Node Selector Missing + Image reference invalid
We installed the GPU operator version 1.7.1 in one of our OCP 4.7.16 clusters. We are facing 2 issues with our current deployment:
- the driver daemonset does not include a node selector which means pods are also running on nodes with no GPUs installed. This leads to CrashLooping driver pods.
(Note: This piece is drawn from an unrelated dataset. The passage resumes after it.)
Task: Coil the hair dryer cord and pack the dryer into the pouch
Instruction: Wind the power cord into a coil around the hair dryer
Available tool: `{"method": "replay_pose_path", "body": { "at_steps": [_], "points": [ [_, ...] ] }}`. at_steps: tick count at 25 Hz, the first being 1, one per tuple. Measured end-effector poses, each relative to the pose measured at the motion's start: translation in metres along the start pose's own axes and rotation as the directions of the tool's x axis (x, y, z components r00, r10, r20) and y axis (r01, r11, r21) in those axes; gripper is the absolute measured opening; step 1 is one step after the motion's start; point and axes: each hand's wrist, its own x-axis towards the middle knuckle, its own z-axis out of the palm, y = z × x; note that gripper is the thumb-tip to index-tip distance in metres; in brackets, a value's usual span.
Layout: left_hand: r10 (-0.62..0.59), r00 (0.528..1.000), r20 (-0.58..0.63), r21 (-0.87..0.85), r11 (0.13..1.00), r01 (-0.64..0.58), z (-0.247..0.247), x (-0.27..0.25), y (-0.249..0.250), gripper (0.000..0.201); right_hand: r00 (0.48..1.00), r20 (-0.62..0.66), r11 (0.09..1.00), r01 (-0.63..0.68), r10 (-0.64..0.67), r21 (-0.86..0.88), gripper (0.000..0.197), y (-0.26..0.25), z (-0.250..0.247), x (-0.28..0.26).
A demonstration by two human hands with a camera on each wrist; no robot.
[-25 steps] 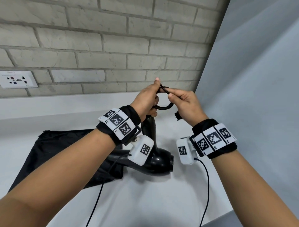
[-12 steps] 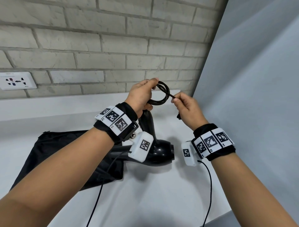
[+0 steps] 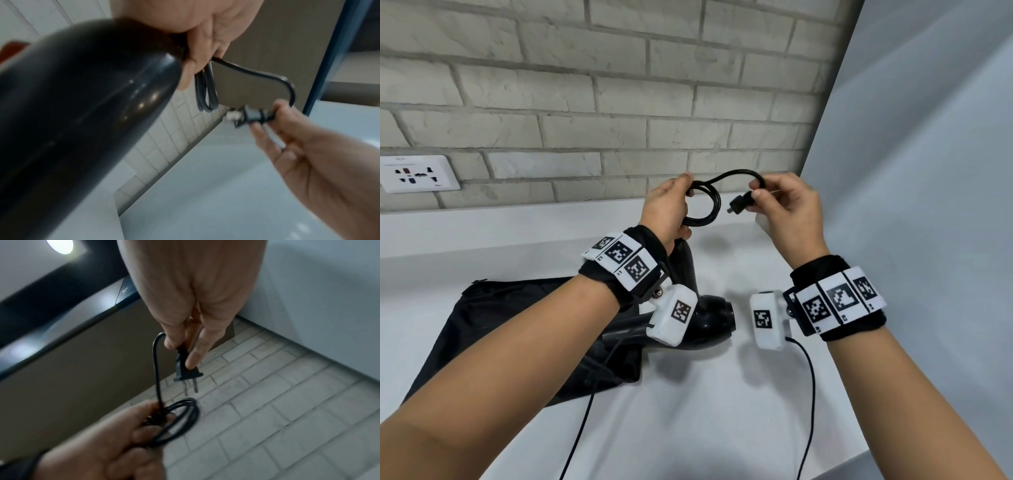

- the GPU operator logs include an error message regarding the DCGM exporter: Failed to apply transformation 'nvidia-dcgm-exporter' with error: 'Invalid values for building container image path provided, please update the ClusterPolicy instance' {"Daemonset": "nvidia-dcgm-exporter"}
Can you tell us what is wrong with our current ClusterPolicy configuration?
Also for reference we are using the latest 4.7 version of the node feature discovery operator with the image (registry.redhat.io/openshift4/ose-node-feature-discovery:v4.7.0-202106090743.p0.git.5b1bc4f).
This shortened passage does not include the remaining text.